In my late 20s, as I explored more about my own personal childhood and family issues, I found myself operating out of a place of fear - more like a child would. I envied my friend who knew everything would be okay. So I found a way to believe in the future person I would become who would know all of that and could offer that comfort to myself. I started channeling 40 Year Old Monika, who was wise and loving and laughed warmly when I hurt, to help me through my fears.
It really helped me. It helped to understand that so much of the time when I felt scared it had little to do with the situation, but because it reminded a childhood me of similar feelings. It helped me to know that I could learn to look to me (even if it was a future me) for comfort, rather than asking others to participate in something they didn't really understand.
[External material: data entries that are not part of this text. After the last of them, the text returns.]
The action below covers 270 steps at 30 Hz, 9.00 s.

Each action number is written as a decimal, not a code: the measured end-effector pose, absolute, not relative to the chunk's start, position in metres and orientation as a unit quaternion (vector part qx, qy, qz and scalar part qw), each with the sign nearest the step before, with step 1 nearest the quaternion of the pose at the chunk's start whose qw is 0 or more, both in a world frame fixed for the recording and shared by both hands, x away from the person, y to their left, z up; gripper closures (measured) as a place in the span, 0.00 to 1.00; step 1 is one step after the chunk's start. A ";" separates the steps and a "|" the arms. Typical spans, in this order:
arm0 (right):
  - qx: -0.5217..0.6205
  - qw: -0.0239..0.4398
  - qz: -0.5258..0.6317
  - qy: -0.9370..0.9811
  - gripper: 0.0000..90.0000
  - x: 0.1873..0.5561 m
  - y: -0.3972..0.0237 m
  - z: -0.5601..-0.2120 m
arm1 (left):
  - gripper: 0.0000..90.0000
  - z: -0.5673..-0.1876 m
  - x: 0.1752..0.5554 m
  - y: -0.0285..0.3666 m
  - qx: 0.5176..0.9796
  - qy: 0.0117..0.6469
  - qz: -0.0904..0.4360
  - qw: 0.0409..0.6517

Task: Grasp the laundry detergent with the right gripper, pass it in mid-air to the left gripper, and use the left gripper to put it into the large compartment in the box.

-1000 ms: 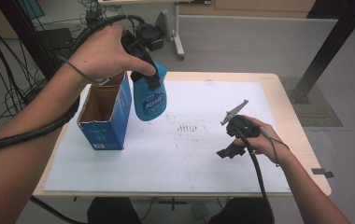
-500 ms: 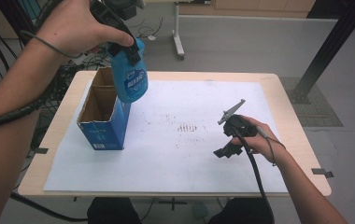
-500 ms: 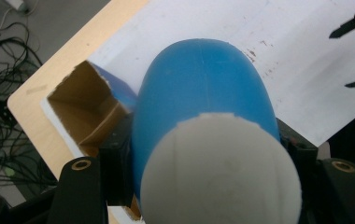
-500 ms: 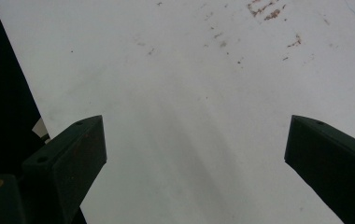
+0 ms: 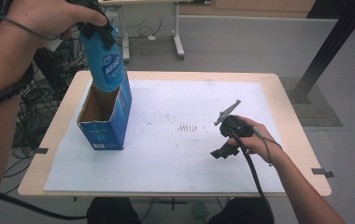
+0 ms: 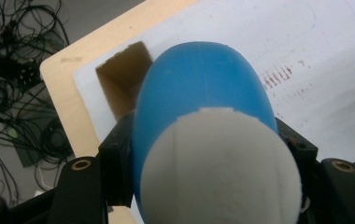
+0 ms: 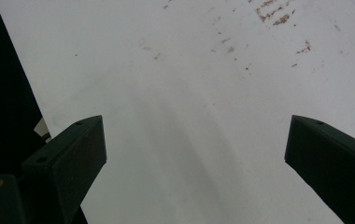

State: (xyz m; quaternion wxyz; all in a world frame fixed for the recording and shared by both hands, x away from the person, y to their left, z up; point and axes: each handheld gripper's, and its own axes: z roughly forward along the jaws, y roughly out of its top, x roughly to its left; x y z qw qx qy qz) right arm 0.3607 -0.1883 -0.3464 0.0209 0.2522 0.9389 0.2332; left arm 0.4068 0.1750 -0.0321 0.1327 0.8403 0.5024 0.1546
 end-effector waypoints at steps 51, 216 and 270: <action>0.246 0.020 0.227 0.942 0.06 0.362 -0.176 -0.349 | 0.42 -0.133 0.434 0.234 0.761 0.629 0.116 0.111; 0.254 0.014 0.223 0.941 0.06 0.360 -0.176 -0.356 | 0.42 -0.272 0.446 0.230 0.736 0.669 0.080 0.068; 0.254 0.016 0.223 0.941 0.06 0.358 -0.177 -0.356 | 0.42 -0.272 0.445 0.231 0.728 0.677 0.081 0.073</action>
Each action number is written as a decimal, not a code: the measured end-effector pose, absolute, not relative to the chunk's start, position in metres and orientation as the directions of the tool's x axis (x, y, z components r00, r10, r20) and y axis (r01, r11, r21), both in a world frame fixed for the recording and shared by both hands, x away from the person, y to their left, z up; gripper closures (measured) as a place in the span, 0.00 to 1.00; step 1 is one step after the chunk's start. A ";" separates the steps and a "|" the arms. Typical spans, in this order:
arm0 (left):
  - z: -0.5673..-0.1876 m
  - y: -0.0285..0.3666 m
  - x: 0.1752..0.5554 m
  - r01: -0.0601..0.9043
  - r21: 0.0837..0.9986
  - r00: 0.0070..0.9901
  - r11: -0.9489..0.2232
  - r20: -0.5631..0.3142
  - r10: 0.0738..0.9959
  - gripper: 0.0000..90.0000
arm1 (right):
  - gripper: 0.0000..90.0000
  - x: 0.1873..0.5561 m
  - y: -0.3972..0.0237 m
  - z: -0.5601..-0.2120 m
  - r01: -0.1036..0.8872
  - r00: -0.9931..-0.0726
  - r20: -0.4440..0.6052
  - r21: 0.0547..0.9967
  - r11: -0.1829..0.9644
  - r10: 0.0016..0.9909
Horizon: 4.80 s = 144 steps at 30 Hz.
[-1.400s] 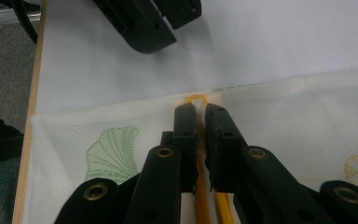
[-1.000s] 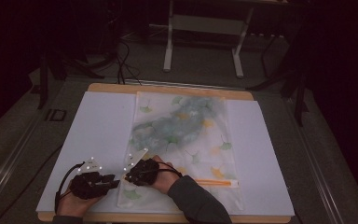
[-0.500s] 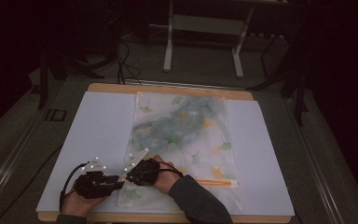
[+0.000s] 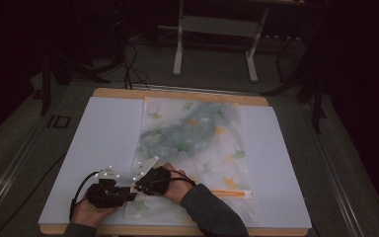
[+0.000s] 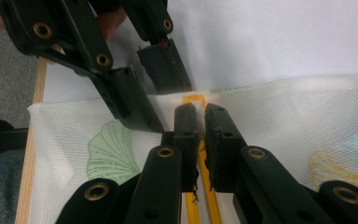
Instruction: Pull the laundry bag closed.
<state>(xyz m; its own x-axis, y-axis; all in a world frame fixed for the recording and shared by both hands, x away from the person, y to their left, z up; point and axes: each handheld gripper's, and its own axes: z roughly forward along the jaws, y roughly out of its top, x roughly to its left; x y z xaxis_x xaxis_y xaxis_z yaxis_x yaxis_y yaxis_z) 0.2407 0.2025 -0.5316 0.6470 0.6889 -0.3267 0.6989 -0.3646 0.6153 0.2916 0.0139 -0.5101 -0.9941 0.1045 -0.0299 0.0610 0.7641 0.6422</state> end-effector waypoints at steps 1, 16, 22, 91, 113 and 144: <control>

To some of you it might sound New Agey or a like psychobabble, but 40 Year Old Monika helped me. I've grown into her in so many ways, and I can usually recognize when I'm sabotaging something because of old patterns when I have the power to heal it myself. But as I get closer and closer to 40 Year Old Monika, I start to wonder what's next. How can someone so close to who I am be a guide? And if I still need so much guidance when I'm this close to being the person I naively thought knew it all, how can I envision what the next step looks like?
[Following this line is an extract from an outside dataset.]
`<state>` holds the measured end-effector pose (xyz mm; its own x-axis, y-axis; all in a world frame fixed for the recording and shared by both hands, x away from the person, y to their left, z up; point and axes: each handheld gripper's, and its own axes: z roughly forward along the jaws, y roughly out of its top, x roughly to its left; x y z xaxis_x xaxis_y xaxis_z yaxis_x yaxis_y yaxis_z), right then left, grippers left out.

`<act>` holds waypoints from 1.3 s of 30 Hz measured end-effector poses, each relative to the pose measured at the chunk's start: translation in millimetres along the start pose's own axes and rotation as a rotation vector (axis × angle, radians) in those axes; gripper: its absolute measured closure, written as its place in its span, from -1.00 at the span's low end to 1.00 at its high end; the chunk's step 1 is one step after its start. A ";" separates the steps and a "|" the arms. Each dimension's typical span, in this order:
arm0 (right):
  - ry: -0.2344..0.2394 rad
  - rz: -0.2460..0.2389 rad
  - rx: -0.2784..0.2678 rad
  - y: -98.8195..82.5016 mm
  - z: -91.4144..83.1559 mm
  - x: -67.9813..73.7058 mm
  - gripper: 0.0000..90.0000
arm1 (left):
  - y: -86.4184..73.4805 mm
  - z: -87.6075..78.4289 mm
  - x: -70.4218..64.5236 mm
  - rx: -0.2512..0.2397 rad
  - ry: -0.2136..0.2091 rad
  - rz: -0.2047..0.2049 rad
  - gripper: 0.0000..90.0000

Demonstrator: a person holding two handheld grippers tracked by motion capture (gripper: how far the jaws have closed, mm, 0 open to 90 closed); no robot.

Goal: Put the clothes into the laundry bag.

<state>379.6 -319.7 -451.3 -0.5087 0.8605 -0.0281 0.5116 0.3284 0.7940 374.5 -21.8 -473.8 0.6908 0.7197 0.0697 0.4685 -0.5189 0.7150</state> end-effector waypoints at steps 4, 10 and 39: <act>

What's more challenging to me right now, though, is how do I balance the wisdom and confidence of 40 year old Monika with the fears that I still have because even though I've gotten so close I'm still not there? It was very clear when I was 28, and I was envisioning the wisdom of someone 12 years older than me against the fears of a 5 year old me. But now, I'm not sure 40 Year Old Monika is old enough. I'm trying to tell myself 40 Year Old Monika knows what's going on in my life right now and she's got it under control. But the fears she's going up against aren't from 5 year old me. They're from 35 year old me. How does that work?
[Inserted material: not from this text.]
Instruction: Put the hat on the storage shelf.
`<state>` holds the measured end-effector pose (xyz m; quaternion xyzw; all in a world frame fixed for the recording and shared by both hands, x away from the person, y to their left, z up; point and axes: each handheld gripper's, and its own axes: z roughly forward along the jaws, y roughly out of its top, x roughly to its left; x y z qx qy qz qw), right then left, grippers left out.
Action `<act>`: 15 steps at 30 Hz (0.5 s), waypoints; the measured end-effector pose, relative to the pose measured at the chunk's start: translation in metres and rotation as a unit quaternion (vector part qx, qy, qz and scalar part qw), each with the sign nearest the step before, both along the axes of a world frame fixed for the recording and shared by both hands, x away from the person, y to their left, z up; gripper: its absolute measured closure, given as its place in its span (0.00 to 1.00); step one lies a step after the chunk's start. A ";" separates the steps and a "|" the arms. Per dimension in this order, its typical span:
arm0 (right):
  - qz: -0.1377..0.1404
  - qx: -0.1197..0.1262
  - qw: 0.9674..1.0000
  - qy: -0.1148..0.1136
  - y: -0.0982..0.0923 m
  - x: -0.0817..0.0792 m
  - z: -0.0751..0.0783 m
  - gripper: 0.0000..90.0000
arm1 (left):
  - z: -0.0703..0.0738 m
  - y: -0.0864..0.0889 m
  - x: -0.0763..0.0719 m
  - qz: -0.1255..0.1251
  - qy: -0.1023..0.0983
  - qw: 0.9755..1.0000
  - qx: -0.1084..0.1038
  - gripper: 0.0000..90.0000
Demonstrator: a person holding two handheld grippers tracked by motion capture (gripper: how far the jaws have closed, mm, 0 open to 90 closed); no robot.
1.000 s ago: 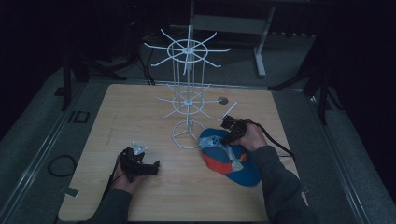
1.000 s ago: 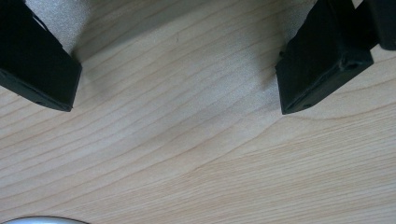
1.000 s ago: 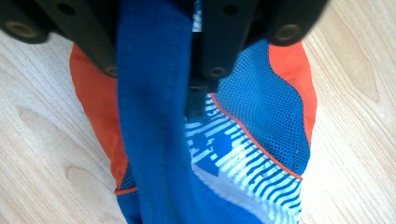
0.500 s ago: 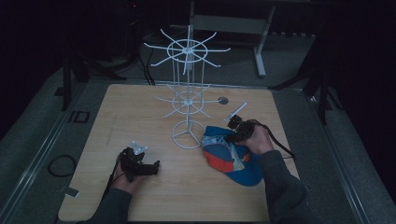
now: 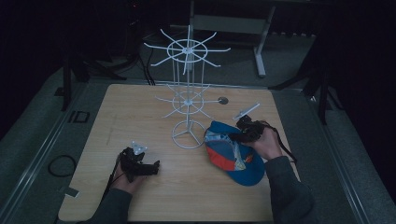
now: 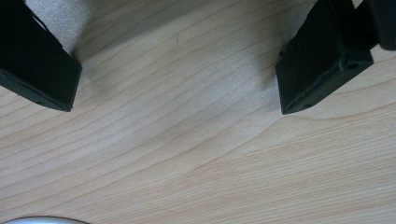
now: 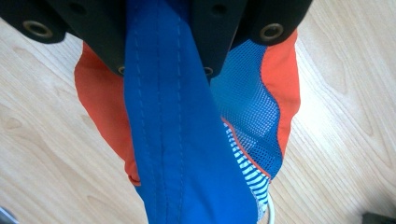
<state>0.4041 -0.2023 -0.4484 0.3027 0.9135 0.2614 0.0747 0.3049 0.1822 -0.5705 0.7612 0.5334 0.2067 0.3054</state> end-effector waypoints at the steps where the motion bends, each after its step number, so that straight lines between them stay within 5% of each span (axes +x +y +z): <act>1: -0.004 0.004 1.000 -0.003 -0.002 -0.002 0.002 0.98 | 0.000 0.000 0.000 -0.001 0.000 1.000 0.000 0.00; 15: -0.016 0.045 0.998 -0.040 -0.014 -0.019 0.020 0.98 | 0.000 0.000 0.000 0.001 -0.001 1.000 -0.001 0.00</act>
40 Year Old Monika wants to say to someone, "do what you need, that's okay, I know better, and I trust this." But 35 year old me knows enough now to know that maybe I don't know better. How do I balance thinking I know that someone is acting out of fear and thus staying steady versus not letting go if they really are pushing me away? Sometimes even when people act out of fear, the damage is real.
And so...I find myself in a place where all I know I can trust is to be open and honest and put myself out there. Because that's what I know is true. And I put this out there to you lovely people in hopes that maybe someone else feels this, maybe this touches you, maybe you have some wisdom to offer back to me.
And I wait for my next version of 40 Year Old Monika to show herself (hopefully before I turn 40, dammit!)